What is Communist Anarchism? was first published in 1929 under the title Now and After: The ABC of Communist Anarchism. The aim of the book was to set out the author’s ideas, drawn largely from Kropotkin, as comprehensively and simply as possible for the English reader. In this the book was an unqualified success; but it succeeds in exposing with equal clarity the weakness of those ideas.

The theoretical basis of Berkman’s anarchism is unashamed idealism. ‘Government and capitalism are the forms in which the popular ideas express themselves. Ideas are the foundation; the institutions are the house upon it’ (p.233). From this follows an amazingly simplistic view of revolution. Capitalism survives because people believe in it. Once their eyes are opened and they stop believing in it they will abolish capitalism. The capitalists will probably not change their ideas, so a struggle is likely; but it will be a very gentlemanly affair. ‘The revolution will offer its enemies an opportunity to settle in some part of the country and there establish the form of social life that will suit them best.’ (p.296). As Engels once said: ‘Have these gentlemen ever seen a revolution? A revolution is certainly the most authoritarian thing there is.’
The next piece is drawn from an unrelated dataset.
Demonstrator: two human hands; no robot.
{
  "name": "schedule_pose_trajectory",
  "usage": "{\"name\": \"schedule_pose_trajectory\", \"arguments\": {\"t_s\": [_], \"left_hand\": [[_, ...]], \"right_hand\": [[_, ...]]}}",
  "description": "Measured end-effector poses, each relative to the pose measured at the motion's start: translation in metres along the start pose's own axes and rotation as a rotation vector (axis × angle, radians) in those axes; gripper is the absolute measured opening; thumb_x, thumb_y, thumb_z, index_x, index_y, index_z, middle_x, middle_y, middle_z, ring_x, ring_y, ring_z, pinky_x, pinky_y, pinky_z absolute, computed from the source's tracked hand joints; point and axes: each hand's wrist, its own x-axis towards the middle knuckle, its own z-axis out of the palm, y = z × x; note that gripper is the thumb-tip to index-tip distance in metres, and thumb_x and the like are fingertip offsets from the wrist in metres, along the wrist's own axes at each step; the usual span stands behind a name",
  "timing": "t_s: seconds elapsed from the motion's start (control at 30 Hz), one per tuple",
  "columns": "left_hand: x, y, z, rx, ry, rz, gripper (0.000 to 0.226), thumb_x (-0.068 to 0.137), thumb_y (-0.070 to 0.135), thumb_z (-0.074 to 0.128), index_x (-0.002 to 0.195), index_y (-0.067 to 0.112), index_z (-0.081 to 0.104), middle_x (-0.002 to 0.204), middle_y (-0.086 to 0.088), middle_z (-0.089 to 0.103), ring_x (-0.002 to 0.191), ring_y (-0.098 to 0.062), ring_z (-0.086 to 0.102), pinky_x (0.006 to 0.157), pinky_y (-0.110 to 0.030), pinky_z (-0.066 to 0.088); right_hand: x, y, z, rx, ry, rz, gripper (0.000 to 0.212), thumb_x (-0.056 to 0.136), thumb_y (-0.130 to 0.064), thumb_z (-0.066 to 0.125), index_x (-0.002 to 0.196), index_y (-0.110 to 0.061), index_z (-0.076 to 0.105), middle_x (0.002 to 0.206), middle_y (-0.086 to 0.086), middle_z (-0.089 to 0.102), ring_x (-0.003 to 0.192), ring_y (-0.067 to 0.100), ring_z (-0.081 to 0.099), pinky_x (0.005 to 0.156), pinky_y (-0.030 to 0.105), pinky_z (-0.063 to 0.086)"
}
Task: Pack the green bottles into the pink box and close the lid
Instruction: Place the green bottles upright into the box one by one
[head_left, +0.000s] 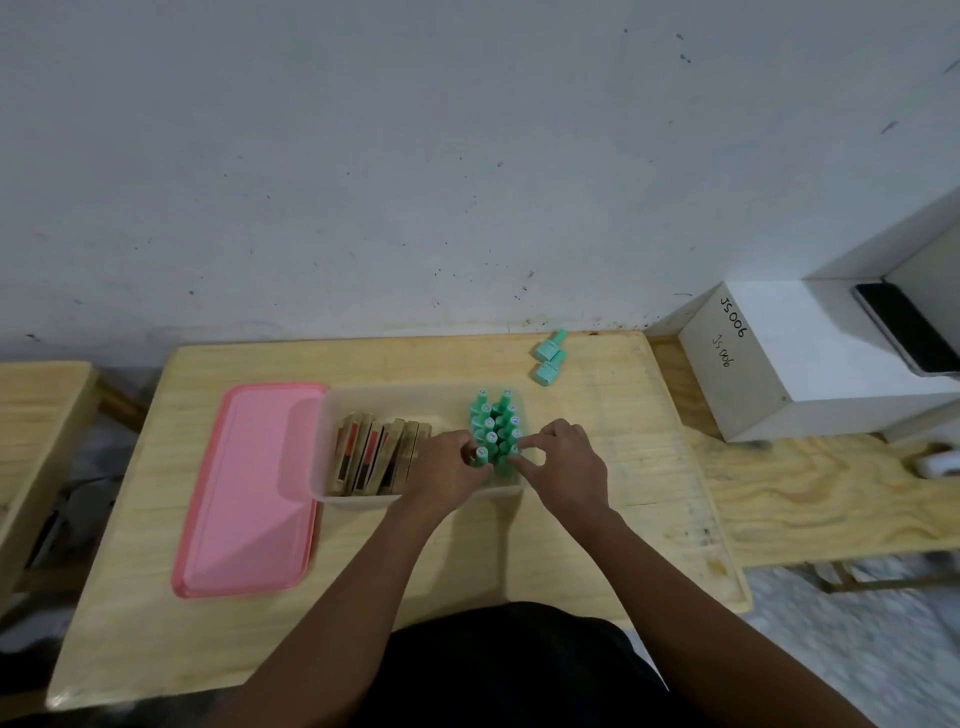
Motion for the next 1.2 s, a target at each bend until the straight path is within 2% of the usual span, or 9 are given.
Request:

Perhaps the most telling criticism of this book, even in its own terms, is that someone convinced by its arguments is given no clear guide to action. Important tactical questions such as the validity of individual terrorism, or work in the trade unions, are raised but not clearly answered. The chapter on Preparation is the weakest in the book. Berkman has absolutely nothing concrete to say on the subject. But this is of course no accident. It is one of the basic reasons why anarchism is, and will remain, more a vague expression of a mood than a coherent political movement.